Gastroparesis (GP) is a chronic gastric motility disorder that is frequently underdiagnosed and underestimated, with a major impact on quality of life. The underlying tissue mechanisms remain poorly defined. G-POEM is an emerging endoscopic therapy for refractory GP, but robust predictors of response are lacking. This study aimed to characterize gastric transcriptomic and metatranscriptomic profiles in patients with refractory idiopathic or diabetic GP and to correlate these features with post–G-POEM outcomes.

In this single-center prospective study, we enrolled adults with refractory idiopathic or diabetic GP undergoing G-POEM (clinical cohort). All patients underwent standardized additional mucosal gastric biopsies from the antrum, body, and fundus. Clinical success at 3 months after G-POEM was defined as a ≥1.0-point reduction in total GCSI and a ≥25% improvement in at least one GCSI subscale.

A nested molecular cohort (9 GP patients) was selected for RNA sequencing. A control group of patients without GP symptoms, undergoing EGD for non–motility-related indications, underwent the same biopsy protocol; nine controls were age- (±3 years) and sex-matched to GP cases. Host transcriptomic and microbial metatranscriptomic data were analyzed using differential expression, GSEA, UMAP, cell-type deconvolution, microbial alpha-diversity, and species-level differential analyses. Correlations with G-POEM outcomes were also assessed.

Between February 2023 and June 2025, 21 refractory GP patients (57% idiopathic, 43% diabetic; median age 52 years; 71.4% female) undergoing G-POEM and 16 controls were enrolled. Clinical and functional success rates after G-POEM were 47.6% and 42.9%, respectively. G-POEM significantly improved GCSI, SF-36, and GES parameters.

In the molecular cohort, a marked and region-specific transcriptional shift was observed in the antrum of GP patients (1,793 genes upregulated and 1,006 downregulated vs controls). Pathway enrichment in the antrum revealed upregulation of programs related to tissue remodeling, cell migration and adhesion, vascular regulation, and neuromuscular organization. Microbial alpha-diversity was preserved across groups and regions, although a distinct, region-specific shift in bacterial community composition at the species level was identified in the antrum of GP patients. No significant correlations emerged between molecular features and G-POEM outcomes.
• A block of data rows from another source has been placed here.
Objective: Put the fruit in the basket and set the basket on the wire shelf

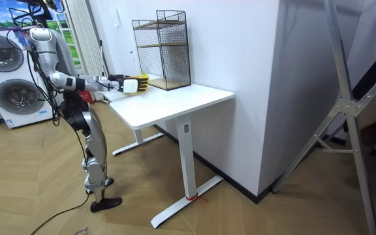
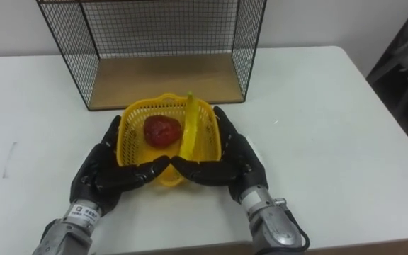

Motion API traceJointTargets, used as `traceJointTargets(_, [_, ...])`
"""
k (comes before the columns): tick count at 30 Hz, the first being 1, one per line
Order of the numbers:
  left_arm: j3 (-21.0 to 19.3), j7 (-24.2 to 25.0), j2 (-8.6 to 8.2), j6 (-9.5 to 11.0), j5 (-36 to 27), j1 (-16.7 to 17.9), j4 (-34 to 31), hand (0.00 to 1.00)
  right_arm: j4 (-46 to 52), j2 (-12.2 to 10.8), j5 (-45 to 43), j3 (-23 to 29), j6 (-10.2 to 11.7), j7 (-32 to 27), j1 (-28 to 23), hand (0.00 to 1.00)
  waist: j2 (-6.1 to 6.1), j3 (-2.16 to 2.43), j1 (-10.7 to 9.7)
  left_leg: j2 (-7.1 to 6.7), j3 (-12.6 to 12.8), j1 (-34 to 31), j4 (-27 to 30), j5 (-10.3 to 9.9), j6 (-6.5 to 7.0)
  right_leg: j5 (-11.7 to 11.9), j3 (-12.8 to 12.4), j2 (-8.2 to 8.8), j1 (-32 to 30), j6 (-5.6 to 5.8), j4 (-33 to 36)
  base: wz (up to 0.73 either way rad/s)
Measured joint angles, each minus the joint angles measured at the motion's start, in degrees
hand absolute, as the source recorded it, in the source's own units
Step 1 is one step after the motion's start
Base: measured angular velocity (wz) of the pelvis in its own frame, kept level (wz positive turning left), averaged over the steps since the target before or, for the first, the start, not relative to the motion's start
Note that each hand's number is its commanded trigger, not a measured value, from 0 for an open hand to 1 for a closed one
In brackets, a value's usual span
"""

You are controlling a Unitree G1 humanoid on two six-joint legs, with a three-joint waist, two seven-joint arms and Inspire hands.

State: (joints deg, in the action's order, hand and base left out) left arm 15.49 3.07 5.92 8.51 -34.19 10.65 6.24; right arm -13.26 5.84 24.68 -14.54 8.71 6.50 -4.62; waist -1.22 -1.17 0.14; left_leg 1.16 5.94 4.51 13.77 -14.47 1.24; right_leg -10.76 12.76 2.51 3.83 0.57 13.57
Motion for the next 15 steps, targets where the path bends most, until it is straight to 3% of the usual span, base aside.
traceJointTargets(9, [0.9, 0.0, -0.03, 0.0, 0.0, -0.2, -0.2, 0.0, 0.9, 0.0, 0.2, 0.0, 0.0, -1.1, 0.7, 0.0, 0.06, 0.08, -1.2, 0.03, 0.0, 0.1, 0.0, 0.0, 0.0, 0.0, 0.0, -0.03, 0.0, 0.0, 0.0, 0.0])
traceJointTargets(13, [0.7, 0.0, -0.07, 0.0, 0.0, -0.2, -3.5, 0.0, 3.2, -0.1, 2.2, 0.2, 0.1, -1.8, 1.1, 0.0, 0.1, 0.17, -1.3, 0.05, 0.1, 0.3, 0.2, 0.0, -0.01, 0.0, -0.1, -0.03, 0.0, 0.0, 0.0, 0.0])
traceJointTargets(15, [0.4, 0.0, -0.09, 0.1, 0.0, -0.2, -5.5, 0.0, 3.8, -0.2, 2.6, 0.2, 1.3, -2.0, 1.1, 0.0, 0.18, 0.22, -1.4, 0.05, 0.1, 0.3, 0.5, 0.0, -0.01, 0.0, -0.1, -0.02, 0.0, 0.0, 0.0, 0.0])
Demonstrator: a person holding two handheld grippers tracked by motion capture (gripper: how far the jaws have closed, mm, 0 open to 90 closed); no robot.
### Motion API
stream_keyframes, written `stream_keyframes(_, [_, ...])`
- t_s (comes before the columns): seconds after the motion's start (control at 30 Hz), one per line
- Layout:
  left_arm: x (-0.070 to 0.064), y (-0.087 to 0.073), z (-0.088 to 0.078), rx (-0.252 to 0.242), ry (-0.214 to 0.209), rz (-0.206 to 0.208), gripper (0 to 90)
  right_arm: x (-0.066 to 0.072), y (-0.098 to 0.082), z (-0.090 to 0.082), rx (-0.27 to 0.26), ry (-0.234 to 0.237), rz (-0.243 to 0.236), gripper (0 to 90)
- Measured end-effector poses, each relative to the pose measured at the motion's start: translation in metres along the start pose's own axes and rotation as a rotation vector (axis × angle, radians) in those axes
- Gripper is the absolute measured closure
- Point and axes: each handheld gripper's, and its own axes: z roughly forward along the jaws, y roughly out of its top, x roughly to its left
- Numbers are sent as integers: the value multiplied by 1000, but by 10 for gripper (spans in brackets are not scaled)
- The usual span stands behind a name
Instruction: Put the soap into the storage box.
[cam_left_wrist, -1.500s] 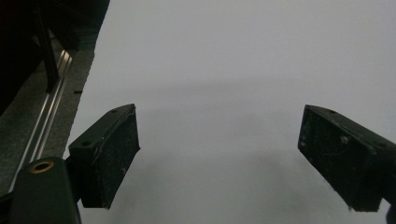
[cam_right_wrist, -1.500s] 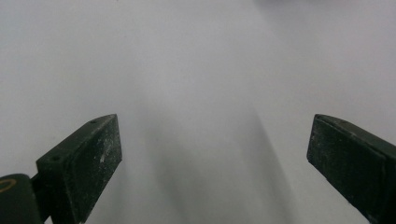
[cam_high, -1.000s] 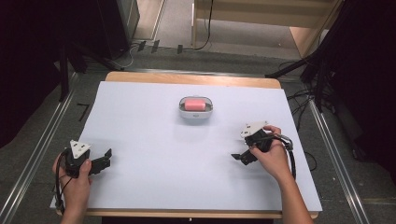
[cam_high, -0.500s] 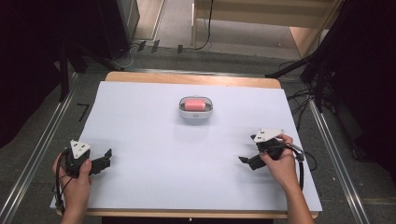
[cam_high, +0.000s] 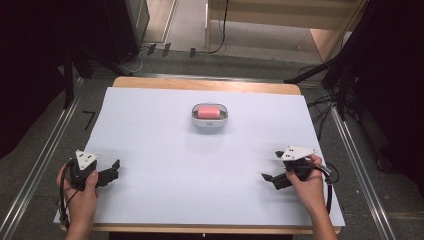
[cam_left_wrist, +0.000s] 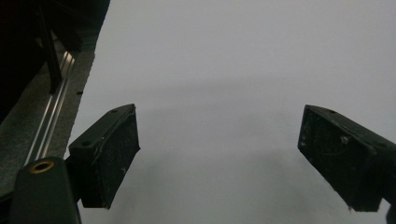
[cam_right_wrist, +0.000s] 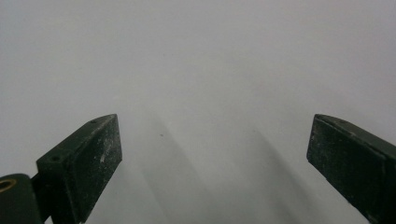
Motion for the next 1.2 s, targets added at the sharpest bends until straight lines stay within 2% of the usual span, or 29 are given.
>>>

In refractory GP, G-POEM provides a moderate short-term clinical and functional benefit. GP patients exhibit a distinct, antral-specific transcriptomic reprogramming together with localized alterations in bacterial community composition. These findings support the concept of a regionally confined, functionally oriented molecular phenotype in GP, which may contribute to disease mechanisms and help inform future, more personalized therapeutic strategies.